Temperature of their blood: Boiling.

7. The Over Enthusiastic Fan


Hats, Flags, Scarves and Headbands. Check to all four…

This is the person that you most definitely will not miss in the crowd. They’ve got in to the spirit of supporting their county, just a little too much.

8. “Reffffffereeeeee”


This fan acts/pretends they know the game but actually they haven’t a clue.

They believe that shouting “Reffffffffffffferrrrreeeeeeee” over and over again will make people seated next to them think they know what is what on the field.

9. The Silent Man

This is the distinguished gentleman that will sit next to you in the Hogan Stand and won’t utter a single word the entire match.

He has a programme in one hand, and his hand-held radio in the other. He’s listening in to the commentary live (missing Marty) with just one headphone and you can never be too sure which side he is supporting. He is not for giving anything away.

10. Obsessive Fan

They know the name of every player on the pitch, the referee and every lines man.

They can be spotted wearing the signed jersey and they will most definitely be the first to cry if their side loses the game.

11. Famous Fan

Often we find ourselves staring at the Sunday Game Live thinking, “I know your ones face from somewhere.” The celebrity fan usually attends a game towards the later stages of the Championship.

Make no mistake folks, every County has a famous fan. Just some are bigger celebs than others.

12. The ‘Final’ Fan

This is the worst fan of all.

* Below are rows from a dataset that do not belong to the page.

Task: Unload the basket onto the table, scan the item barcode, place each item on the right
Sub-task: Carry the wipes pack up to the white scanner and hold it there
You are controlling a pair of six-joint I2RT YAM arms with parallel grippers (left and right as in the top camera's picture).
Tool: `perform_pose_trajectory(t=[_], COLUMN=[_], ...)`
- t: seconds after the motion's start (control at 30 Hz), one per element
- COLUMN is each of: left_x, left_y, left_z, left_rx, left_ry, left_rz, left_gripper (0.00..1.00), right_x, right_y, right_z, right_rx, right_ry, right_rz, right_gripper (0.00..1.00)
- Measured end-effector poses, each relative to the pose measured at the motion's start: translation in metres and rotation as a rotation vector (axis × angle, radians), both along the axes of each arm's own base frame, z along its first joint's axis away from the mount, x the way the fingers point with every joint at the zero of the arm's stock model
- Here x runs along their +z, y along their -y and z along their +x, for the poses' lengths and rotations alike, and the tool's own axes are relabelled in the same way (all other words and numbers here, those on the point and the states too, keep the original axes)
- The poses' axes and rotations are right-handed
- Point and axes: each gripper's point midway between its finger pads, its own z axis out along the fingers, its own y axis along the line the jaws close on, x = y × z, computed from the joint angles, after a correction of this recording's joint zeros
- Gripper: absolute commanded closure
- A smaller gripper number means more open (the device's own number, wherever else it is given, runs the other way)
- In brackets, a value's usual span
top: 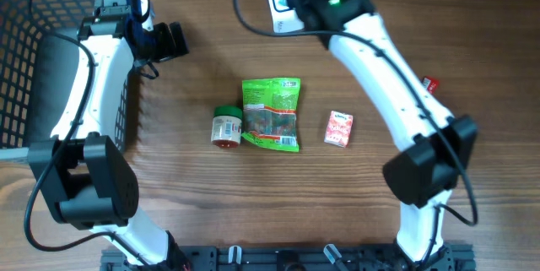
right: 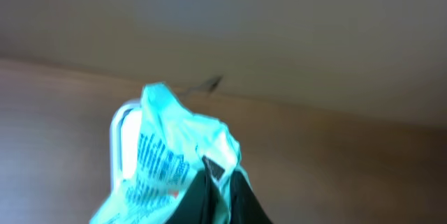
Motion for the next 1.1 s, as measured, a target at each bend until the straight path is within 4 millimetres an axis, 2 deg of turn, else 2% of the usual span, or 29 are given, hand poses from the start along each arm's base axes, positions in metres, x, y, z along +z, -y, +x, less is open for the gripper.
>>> perform_pose_trajectory(t=[0.13,0.23,0.33,0.43,0.47,0.5,0.73,0.97,1.1], left_x=[0.000,0.000,0.000,0.000,0.000,0.000,0.000,0.000,0.000], left_y=[0.000,0.000,0.000,0.000,0.000,0.000,0.000,0.000,0.000], left_z=[0.000,0.000,0.000,0.000,0.000,0.000,0.000,0.000,0.000], left_rx=[0.000,0.000,0.000,0.000,0.000,0.000,0.000,0.000,0.000], left_ry=[-0.001,0.000,-0.001,0.000,-0.001,-0.001,-0.001,-0.001,-0.001], left_rz=[0.000,0.001,0.000,0.000,0.000,0.000,0.000,0.000,0.000], left_gripper=[0.00,0.00,0.00,0.00,0.00,0.00,0.00,0.00,0.00], right_x=[0.015,0.010,-0.014,-0.062,-0.067,-0.083,-0.094,-0.106,-0.107], right_y=[-0.021,-0.035,-0.042,-0.052,-0.055,-0.058,-0.063,-0.092,-0.084], right_z=[0.037,0.052,0.064,0.074,0.076,0.079,0.075,0.046,0.045], right_rx=[-0.114,-0.135,-0.132,-0.058,-0.038,-0.024,-0.014,-0.039,-0.079], right_ry=[0.277,0.375,0.391,0.329,0.326,0.318,0.291,0.259,0.248], right_rz=[-0.234,-0.377,-0.520,-0.673,-0.697,-0.717,-0.722,-0.692,-0.682], right_gripper=[0.96,0.96,0.96,0.96,0.96,0.96,0.96,0.96,0.96])
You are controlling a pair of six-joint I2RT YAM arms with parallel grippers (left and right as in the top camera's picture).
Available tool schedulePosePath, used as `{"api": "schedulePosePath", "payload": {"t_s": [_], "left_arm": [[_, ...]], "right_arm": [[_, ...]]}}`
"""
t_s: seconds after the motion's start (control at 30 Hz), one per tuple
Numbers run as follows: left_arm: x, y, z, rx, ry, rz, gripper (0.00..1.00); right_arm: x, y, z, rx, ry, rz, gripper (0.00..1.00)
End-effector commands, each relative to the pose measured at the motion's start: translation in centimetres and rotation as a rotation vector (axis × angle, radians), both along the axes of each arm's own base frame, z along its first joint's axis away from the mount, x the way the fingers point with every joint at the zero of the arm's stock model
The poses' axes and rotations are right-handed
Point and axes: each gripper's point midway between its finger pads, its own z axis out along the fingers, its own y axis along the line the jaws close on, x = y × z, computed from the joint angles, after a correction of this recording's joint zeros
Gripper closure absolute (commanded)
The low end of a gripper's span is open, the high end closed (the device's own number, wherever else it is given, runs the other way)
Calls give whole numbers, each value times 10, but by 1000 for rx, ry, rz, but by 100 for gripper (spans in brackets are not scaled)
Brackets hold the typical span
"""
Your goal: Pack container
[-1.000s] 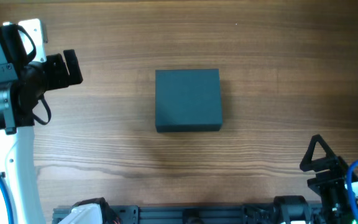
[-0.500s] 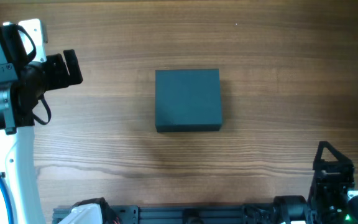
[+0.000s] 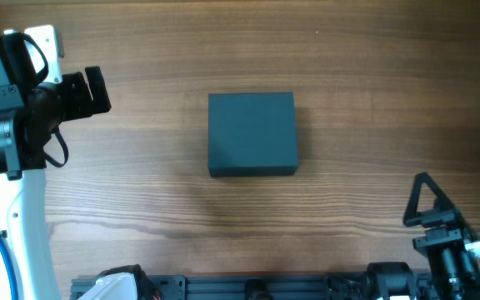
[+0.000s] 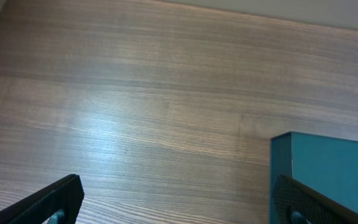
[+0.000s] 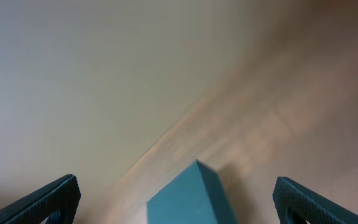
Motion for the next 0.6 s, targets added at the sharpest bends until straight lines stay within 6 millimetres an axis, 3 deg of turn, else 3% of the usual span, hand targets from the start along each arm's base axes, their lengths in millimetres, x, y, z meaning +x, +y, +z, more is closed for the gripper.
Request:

The person who hasn’t gone to a single match all year, (or the four years previous), but gets a ticket to the All-Ireland Championship Final.

If the world was a just place these people would be prevented from entering the gates of Croke Park, but sadly it is not. Spare a thought for all the loyal supporters that will be left without a ticket this year.

Honorary Mention… Enda Kenny


The Taoiseach is a loyal Mayo man and Aidan O’ Shea’s biggest supporter.

Attends every match, because he has to… And provides excellent ‘High 5s’ to kids.